Donald Trump deixou claro: não pretende parar na Venezuela.
Depois de ordenar o bombardeio de Caracas e o sequestro de Nicolás Maduro, o
presidente dos Estados Unidos mostrou os dentes para mais três países da
América Latina. Ameaçou atacar a Colômbia, derrubar o governo de Cuba e “fazer
alguma coisa” com o México.
No domingo, o republicano retomou outra de suas obsessões.
“Precisamos da Groenlândia”, disse, como se estivesse fazendo a lista de
compras no mercado. Ontem a Casa Branca confirmou que ele avalia “várias
opções” para abocanhar o território autônomo da Dinamarca. “Recorrer ao
Exército é sempre uma alternativa à disposição do comandante em chefe”,
acrescentou a porta-voz Karoline Leavitt.
Trump sempre gostou de se impor pelo medo.
A novidade dos últimos dias é que suas ameaças não podem mais ser vistas como
meras bravatas. Ao mandar a Força Delta para a Venezuela, o presidente mostrou
que está disposto a usar o poder militar para conseguir o que deseja. Mesmo sob
risco de implodir o que resta da Pax Americana imposta após o fim da Segunda
Guerra Mundial.
Na primeira fala depois do ataque a Caracas, o republicano
proclamou a volta da Doutrina Monroe, que pregava a “América para os
americanos”. Na prática, retomou o Corolário Roosevelt, que autorizava o uso do
big stick para impor as vontades dos Estados Unidos ao continente.

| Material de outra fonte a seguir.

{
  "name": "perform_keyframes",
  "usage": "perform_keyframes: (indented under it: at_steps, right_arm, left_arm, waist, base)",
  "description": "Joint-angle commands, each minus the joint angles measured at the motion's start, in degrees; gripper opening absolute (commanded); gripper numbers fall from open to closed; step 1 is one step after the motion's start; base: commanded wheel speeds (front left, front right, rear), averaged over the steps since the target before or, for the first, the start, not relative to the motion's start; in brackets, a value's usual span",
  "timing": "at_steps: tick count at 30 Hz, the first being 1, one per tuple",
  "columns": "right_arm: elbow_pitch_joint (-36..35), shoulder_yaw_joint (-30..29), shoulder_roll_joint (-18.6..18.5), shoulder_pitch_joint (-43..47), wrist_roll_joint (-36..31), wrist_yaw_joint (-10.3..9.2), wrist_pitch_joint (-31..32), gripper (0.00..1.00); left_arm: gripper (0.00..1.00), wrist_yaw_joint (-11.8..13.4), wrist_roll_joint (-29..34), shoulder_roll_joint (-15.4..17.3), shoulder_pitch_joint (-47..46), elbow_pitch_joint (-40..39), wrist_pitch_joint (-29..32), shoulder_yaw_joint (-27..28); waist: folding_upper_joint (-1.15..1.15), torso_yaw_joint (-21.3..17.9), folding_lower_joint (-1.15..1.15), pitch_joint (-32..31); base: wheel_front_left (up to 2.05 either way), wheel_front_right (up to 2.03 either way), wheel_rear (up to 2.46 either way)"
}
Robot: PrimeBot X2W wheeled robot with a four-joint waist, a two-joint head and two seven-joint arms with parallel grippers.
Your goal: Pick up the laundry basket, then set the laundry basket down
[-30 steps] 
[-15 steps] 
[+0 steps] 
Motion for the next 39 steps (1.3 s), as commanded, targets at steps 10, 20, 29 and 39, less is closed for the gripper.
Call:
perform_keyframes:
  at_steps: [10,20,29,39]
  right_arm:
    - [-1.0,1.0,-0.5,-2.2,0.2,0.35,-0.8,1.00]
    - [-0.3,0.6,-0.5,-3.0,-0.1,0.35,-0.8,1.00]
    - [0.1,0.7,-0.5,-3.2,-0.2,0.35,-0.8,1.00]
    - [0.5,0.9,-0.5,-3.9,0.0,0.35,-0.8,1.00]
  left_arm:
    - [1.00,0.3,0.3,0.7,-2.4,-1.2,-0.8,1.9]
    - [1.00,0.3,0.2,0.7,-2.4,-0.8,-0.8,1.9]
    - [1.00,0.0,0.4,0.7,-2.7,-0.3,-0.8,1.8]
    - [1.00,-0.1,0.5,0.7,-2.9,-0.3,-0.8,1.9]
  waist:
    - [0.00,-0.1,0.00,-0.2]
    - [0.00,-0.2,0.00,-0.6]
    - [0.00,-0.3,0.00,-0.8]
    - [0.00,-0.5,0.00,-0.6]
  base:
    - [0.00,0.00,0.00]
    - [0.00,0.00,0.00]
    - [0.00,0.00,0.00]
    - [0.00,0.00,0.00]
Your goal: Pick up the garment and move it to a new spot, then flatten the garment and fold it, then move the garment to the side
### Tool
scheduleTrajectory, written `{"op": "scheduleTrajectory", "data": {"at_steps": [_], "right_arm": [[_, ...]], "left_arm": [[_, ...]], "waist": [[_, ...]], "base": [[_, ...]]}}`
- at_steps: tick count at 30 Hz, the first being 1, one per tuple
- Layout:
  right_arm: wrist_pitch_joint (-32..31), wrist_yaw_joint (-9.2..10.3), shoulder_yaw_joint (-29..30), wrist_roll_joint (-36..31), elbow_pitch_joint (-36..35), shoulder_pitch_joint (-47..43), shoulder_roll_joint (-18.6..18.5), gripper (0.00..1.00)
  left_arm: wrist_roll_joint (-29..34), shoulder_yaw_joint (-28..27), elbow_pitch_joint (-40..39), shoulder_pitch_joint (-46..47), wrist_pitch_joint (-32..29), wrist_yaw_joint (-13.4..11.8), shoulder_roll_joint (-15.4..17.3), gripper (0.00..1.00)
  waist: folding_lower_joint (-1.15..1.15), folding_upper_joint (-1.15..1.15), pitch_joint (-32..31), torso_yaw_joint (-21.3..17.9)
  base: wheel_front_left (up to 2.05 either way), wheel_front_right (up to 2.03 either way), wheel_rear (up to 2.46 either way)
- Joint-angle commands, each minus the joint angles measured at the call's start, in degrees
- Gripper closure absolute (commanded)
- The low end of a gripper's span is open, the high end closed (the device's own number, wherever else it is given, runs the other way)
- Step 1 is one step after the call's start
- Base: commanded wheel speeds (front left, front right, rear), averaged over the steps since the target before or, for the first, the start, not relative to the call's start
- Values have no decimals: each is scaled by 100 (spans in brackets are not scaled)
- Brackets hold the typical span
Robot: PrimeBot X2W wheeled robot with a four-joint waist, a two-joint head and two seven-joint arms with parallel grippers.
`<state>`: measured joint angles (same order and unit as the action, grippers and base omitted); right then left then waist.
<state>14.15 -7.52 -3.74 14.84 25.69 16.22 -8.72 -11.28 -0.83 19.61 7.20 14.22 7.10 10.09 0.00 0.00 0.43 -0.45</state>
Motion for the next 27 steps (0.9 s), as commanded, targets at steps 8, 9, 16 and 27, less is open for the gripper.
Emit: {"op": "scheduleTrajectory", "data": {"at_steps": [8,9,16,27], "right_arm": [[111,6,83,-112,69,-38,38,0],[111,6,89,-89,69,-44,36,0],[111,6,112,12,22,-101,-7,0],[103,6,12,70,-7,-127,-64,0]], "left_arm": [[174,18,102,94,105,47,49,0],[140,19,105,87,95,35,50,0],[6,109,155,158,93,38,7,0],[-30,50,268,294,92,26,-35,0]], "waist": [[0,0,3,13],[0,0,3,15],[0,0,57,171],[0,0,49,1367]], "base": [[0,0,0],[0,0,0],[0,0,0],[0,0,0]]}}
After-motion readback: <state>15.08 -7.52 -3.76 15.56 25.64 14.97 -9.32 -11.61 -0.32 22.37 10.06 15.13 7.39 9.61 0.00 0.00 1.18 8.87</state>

Agora o porrete está nas mãos do dono de um ego
desgovernado. Segundo reportagem do Washington Post, Trump descartou dar o
cargo de Maduro a María Corina Machado porque ela aceitou o Nobel da Paz — que
ele preferia ver em sua própria estante. A antichavista já se ofereceu para
“entregar” o prêmio ao republicano, mas ele não parece interessado na troca.
A vaidade do homem não tem limite. Enquanto o Pentágono
preparava o bote em Maduro, ele mandou criar um site oficial para reescrever a
História em causa própria. A página trata o republicano como herói da
democracia e repete a mentira de que Joe Biden teria roubado a eleição de 2020.
Os golpistas que invadiram e depredaram o Capitólio são descritos como
“manifestantes pacíficos e patriotas”. Todos estão soltos graças a Trump.